А деточка улыбается и прёт напролом.
Иван глухо матерится, сжимая кулаки до побелевших от напряжения пальцев.
Больше инфы, надо больше инфы. Кто может что-то знать об этом парне?
Артём.
Волошин раздумывает некоторое время, потом решительно набирает номер.
— Привет, — сухо, по-деловому.
— Привет, — голос по ту сторону недоверчиво радостный.
— Встретимся?
— Конечно, — радости в голосе становится на порядок больше.
— Кафе «Сакура» знаешь?
— Конечно.
— Подъезжай.
Каким-то неведомым образом Артём успевает добраться до места раньше Ивана.
— Тут неплохо кормят, — сообщает он, разглядывая меню.
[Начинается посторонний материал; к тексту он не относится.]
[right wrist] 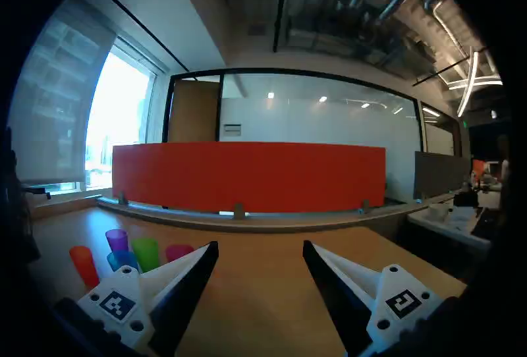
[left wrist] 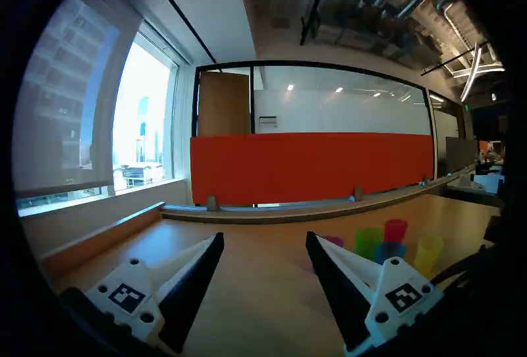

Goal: Pour water

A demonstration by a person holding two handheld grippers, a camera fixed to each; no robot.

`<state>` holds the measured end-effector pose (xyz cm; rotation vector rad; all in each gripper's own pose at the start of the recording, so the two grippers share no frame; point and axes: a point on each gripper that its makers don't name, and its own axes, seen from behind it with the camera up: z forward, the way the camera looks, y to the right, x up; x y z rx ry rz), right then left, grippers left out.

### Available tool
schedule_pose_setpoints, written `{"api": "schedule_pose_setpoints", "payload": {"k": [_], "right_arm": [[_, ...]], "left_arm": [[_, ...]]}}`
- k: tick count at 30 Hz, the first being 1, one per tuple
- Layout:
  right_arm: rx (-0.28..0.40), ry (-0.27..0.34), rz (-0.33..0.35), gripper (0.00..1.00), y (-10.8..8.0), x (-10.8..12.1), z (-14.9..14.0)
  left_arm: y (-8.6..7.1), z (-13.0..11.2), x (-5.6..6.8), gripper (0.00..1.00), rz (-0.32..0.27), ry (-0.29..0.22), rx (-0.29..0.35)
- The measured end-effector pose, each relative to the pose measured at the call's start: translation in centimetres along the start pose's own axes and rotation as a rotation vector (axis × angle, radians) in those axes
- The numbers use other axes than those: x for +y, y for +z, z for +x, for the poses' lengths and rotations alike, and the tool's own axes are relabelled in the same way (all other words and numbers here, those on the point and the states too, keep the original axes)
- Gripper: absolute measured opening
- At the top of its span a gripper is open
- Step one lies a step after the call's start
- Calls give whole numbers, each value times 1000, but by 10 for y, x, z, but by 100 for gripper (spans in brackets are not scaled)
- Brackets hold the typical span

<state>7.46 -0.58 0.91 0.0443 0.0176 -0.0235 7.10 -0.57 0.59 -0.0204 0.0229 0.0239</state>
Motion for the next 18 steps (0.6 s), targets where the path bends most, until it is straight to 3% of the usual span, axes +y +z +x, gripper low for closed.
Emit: {"api": "schedule_pose_setpoints", "payload": {"k": [18], "right_arm": [[-15,-1,34,99,18,-10,79]], "left_arm": [[15,101,7,92,-59,48,42]]}}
— Заказывай, что хочешь, — предлагает Волошин.
— А ты?
— Я не голоден.
И в самом деле — кусок не полез бы в горло, даже если бы Ивану за это приплатили. Артём довольно кивает и водит пальцем по позициям.
— А откуда ты Яна знаешь?
— Баженова? — Артём хмыкает и тянется к стакану с водой. — Учимся мы с ним в одном универе, мелькает перед глазами.
— Ты сказал, что у него крыша протекает. Что это значит?
Артём прекращает есть и с подозрением косится на Ивана:
— Ты ради этого меня пригласил? Чтобы о нём потрепаться?
— Мне просто интересно, — Иван пожимает плечами.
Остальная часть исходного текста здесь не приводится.